For each line below that contains the string "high", copy that line.

*** Opening of Material provided ***

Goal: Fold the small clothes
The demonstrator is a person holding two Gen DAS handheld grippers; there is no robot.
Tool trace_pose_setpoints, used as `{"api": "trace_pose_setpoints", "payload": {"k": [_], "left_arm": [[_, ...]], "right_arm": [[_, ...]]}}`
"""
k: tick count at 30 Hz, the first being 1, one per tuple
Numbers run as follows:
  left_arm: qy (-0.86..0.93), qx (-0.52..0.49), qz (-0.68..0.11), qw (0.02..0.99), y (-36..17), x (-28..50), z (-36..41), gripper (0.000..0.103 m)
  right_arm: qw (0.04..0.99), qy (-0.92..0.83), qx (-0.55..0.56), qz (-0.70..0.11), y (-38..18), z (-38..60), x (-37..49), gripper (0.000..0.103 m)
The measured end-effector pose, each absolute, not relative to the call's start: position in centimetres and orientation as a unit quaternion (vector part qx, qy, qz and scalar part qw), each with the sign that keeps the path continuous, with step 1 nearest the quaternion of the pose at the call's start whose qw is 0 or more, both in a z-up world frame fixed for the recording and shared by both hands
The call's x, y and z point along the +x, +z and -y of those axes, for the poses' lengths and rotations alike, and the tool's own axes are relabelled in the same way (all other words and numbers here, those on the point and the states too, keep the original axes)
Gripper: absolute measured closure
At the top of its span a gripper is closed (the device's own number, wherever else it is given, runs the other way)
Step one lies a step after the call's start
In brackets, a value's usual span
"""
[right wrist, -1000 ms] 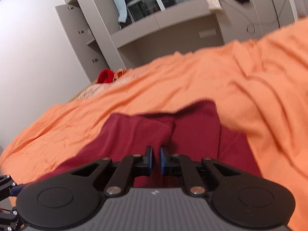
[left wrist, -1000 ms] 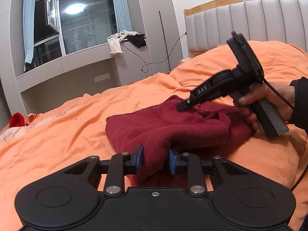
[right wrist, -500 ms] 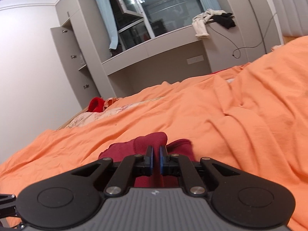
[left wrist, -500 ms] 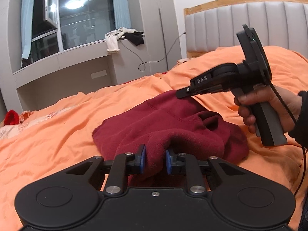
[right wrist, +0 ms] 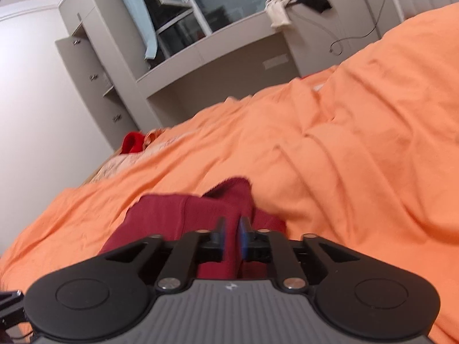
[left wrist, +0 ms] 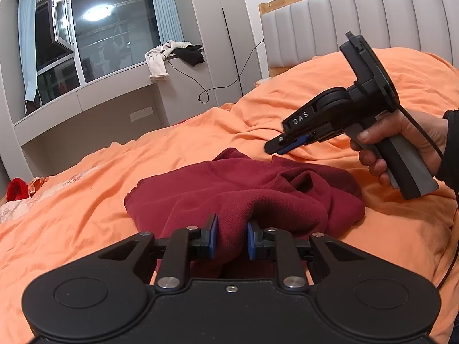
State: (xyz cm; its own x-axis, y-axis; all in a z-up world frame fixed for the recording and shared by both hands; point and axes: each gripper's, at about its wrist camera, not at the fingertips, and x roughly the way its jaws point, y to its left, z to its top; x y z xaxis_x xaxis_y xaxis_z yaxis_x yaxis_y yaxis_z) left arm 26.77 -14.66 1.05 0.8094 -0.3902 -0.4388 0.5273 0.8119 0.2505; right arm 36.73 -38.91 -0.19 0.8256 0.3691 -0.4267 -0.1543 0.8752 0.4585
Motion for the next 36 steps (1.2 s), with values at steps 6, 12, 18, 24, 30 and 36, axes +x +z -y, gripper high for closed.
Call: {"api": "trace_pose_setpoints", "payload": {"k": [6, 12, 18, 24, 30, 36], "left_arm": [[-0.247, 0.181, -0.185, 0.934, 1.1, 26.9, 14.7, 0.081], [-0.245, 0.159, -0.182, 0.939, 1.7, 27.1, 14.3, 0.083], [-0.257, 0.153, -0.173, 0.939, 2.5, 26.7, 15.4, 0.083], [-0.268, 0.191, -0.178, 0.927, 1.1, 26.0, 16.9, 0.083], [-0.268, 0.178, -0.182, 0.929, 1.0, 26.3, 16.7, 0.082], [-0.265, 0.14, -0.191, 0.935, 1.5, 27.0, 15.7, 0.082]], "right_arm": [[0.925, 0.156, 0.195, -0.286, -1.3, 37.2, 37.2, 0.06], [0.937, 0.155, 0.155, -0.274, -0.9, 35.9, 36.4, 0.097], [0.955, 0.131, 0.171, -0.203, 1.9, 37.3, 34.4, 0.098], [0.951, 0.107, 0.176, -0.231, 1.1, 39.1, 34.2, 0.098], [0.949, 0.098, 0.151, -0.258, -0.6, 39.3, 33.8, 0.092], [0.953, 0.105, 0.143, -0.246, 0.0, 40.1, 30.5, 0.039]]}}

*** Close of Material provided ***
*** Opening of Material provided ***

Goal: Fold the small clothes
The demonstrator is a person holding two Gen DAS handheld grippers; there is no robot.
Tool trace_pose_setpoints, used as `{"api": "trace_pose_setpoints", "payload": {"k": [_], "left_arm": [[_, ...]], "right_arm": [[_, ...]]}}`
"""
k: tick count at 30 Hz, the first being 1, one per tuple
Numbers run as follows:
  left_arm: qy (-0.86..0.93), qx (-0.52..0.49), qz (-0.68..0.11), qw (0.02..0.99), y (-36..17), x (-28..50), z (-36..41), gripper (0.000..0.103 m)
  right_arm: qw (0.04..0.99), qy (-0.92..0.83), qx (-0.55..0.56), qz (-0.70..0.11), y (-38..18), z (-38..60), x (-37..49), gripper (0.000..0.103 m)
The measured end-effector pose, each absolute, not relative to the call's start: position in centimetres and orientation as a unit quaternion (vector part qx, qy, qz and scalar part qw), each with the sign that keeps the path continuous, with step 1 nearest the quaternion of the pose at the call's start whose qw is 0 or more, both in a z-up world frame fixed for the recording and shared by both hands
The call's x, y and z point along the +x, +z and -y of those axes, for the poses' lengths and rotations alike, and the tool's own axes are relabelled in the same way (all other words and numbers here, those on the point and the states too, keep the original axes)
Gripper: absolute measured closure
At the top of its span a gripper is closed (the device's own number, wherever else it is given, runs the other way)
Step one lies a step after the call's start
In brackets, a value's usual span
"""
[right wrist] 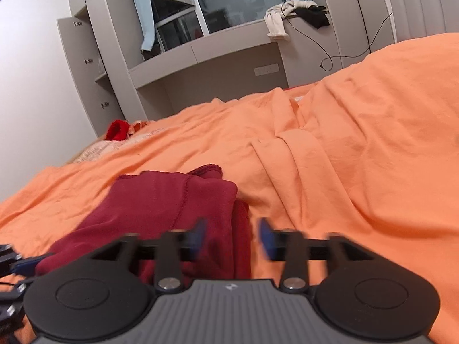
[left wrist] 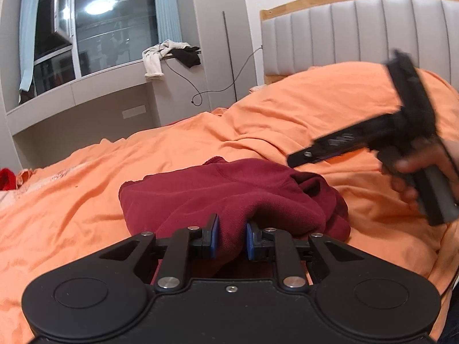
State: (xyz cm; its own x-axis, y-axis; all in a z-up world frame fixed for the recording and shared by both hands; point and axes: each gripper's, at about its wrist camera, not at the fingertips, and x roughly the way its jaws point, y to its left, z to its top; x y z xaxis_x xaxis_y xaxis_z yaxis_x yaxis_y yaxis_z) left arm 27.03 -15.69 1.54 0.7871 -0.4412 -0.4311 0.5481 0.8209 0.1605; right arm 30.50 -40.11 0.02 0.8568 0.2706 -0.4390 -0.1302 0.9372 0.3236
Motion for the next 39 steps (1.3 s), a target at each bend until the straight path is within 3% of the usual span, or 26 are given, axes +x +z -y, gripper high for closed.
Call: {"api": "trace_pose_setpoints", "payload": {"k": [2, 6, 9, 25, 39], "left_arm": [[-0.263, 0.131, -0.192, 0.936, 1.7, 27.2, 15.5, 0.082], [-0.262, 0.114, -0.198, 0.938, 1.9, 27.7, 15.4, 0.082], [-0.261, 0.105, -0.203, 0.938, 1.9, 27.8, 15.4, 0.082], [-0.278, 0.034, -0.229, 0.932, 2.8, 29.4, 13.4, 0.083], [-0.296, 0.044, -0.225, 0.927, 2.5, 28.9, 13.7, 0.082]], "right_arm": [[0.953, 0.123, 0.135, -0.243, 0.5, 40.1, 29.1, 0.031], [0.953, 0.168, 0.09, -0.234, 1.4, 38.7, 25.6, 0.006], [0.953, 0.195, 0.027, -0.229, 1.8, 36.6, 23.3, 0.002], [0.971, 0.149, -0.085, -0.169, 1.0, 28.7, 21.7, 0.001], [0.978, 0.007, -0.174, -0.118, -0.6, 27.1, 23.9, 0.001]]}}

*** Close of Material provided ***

§ Your response
Motion for the next 36 steps (1.2 s), with values at steps 6, 12, 18, 24, 30 and 36, axes +x +z -y, gripper high for closed.
Motion for the next 39 steps (1.3 s), a target at each bend until the straight path is within 3% of the usual span, or 26 are given, axes +x +z -y, gripper high for closed.

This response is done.